BRIEF :: Starting at the line that contains "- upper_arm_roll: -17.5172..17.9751", print every remaining line of the entries, unchanged, and output nothing more.

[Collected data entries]
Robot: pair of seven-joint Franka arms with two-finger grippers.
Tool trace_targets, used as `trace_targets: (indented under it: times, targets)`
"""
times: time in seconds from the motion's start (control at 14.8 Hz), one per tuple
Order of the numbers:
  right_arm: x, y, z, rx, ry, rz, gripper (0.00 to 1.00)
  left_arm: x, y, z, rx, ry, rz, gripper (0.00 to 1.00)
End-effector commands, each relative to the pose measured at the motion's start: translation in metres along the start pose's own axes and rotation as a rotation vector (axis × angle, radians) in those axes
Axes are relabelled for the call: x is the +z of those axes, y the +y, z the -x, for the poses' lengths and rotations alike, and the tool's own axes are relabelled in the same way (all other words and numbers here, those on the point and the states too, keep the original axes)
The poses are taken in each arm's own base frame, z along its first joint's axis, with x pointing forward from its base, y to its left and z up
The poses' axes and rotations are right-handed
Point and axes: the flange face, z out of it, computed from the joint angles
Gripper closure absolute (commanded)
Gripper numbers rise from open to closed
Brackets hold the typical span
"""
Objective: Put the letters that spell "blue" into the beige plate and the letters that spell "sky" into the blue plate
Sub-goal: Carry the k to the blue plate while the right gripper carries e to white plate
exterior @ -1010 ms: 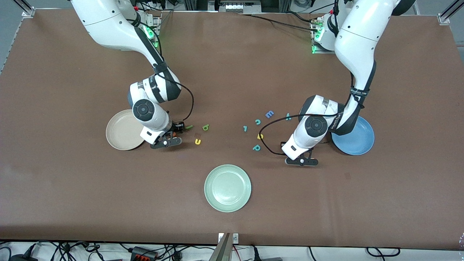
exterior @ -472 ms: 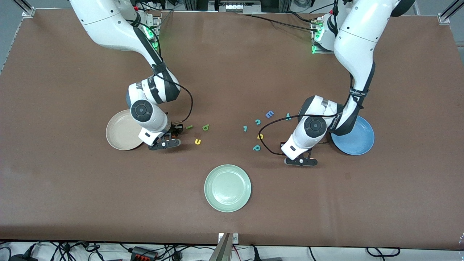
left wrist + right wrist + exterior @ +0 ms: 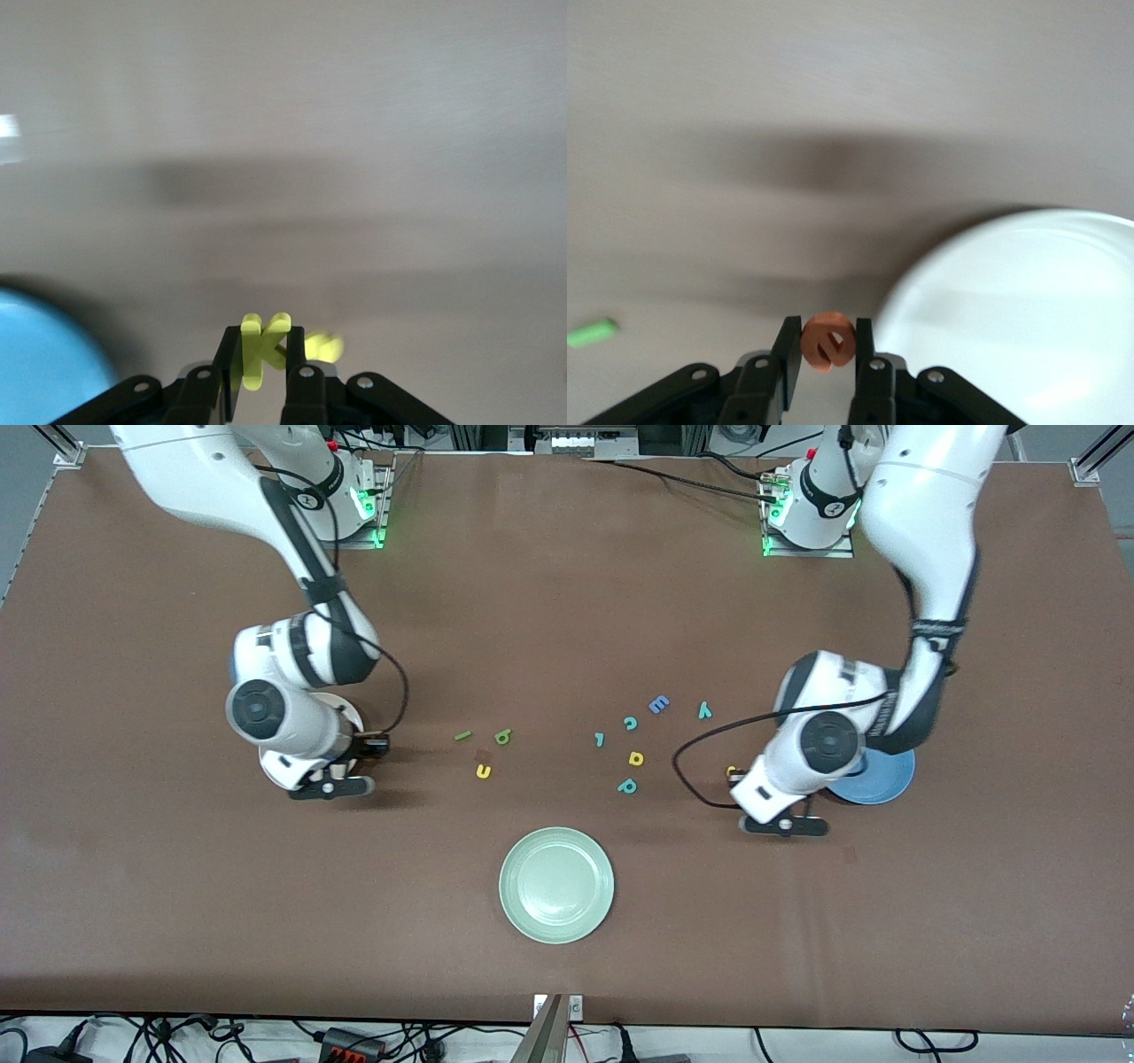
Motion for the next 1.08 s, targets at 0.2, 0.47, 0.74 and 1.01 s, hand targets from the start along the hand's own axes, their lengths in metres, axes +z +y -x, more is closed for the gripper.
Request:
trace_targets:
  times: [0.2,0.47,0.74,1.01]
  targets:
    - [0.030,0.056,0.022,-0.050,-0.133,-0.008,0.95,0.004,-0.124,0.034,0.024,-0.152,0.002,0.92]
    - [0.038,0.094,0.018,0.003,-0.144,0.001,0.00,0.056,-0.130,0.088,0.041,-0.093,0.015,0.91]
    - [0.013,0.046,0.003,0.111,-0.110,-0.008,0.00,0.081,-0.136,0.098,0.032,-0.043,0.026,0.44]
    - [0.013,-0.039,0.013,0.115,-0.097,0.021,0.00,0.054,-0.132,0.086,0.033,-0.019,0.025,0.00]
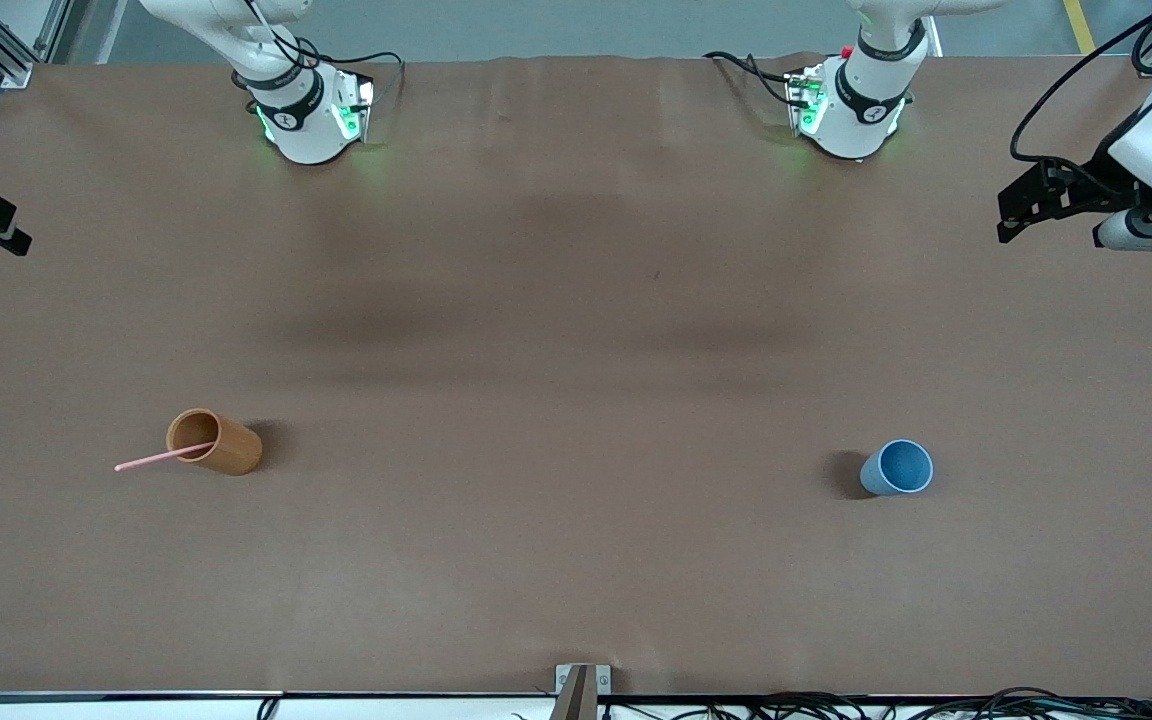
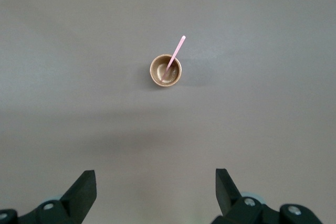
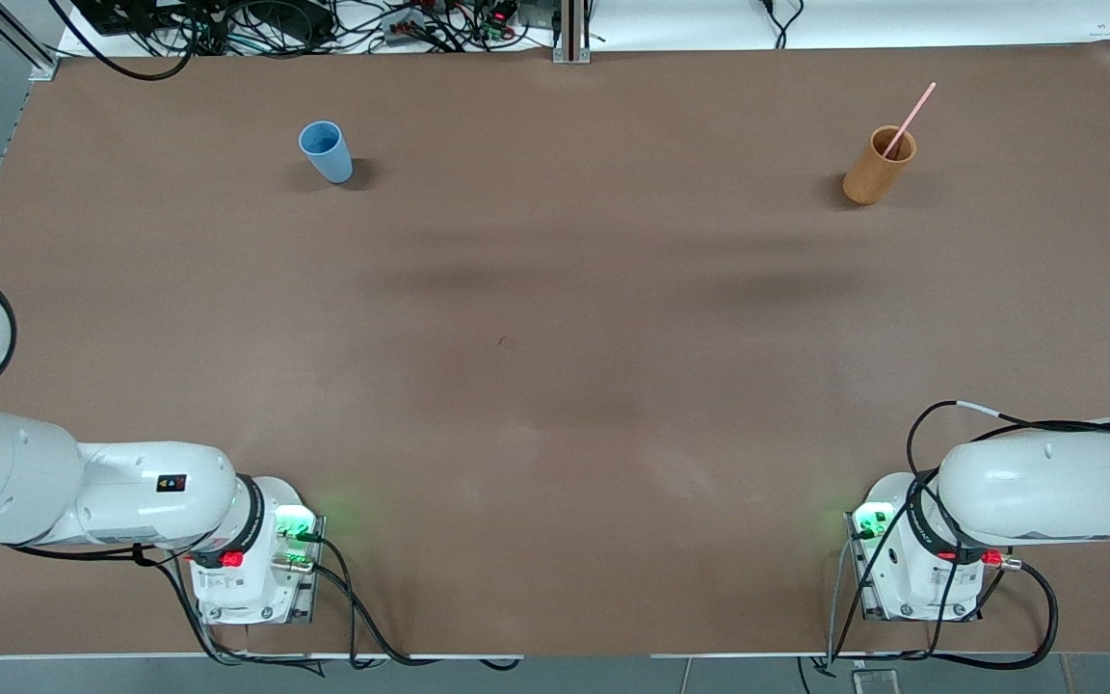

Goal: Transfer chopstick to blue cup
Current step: 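Reach the left gripper toward the light-blue cup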

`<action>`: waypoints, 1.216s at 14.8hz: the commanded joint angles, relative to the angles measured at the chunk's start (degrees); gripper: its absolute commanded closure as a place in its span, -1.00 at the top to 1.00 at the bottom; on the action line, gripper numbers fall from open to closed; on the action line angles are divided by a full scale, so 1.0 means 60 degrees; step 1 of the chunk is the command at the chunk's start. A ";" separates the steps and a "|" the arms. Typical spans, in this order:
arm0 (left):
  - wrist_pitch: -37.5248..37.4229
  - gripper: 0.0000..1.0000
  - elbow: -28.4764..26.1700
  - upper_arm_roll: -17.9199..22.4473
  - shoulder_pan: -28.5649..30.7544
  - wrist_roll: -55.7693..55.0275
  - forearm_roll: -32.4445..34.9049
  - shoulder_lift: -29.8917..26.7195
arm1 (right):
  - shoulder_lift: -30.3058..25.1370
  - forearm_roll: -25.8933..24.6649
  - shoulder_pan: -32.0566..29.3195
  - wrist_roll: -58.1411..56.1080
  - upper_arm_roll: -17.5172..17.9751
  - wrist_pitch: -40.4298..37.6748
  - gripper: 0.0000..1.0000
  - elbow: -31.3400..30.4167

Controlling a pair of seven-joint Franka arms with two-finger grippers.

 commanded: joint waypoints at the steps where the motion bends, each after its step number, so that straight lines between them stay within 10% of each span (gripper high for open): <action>1: -0.0162 1.00 0.0342 -0.0092 0.0125 0.0026 0.0158 0.0181 | -0.0111 -0.0116 -0.0156 -0.0098 0.0104 0.0130 1.00 -0.0190; 7: 0.0012 1.00 0.0357 -0.0019 0.0562 0.0187 0.0115 0.0837 | -0.0111 -0.0116 -0.0156 -0.0098 0.0104 0.0144 1.00 -0.0190; 18: 0.4815 1.00 -0.0420 -0.0033 0.0916 -0.0280 0.0832 0.4324 | 0.1495 -0.0101 -0.0288 -0.0461 0.0002 0.1533 1.00 0.0335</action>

OUTPUT FOR THIS TASK ::
  - upper_arm_roll: -17.5172..17.9751
  - wrist_pitch: -40.4298..37.6748
  - gripper: 0.0000..1.0000
  - elbow: -31.3400..30.4167

Controlling a pair of seven-joint Franka arms with two-finger grippers.

 commanded: joint waypoints at the steps where the motion bends, each after its step number, so that straight lines between them stay within 10% of each span (gripper high for open): <action>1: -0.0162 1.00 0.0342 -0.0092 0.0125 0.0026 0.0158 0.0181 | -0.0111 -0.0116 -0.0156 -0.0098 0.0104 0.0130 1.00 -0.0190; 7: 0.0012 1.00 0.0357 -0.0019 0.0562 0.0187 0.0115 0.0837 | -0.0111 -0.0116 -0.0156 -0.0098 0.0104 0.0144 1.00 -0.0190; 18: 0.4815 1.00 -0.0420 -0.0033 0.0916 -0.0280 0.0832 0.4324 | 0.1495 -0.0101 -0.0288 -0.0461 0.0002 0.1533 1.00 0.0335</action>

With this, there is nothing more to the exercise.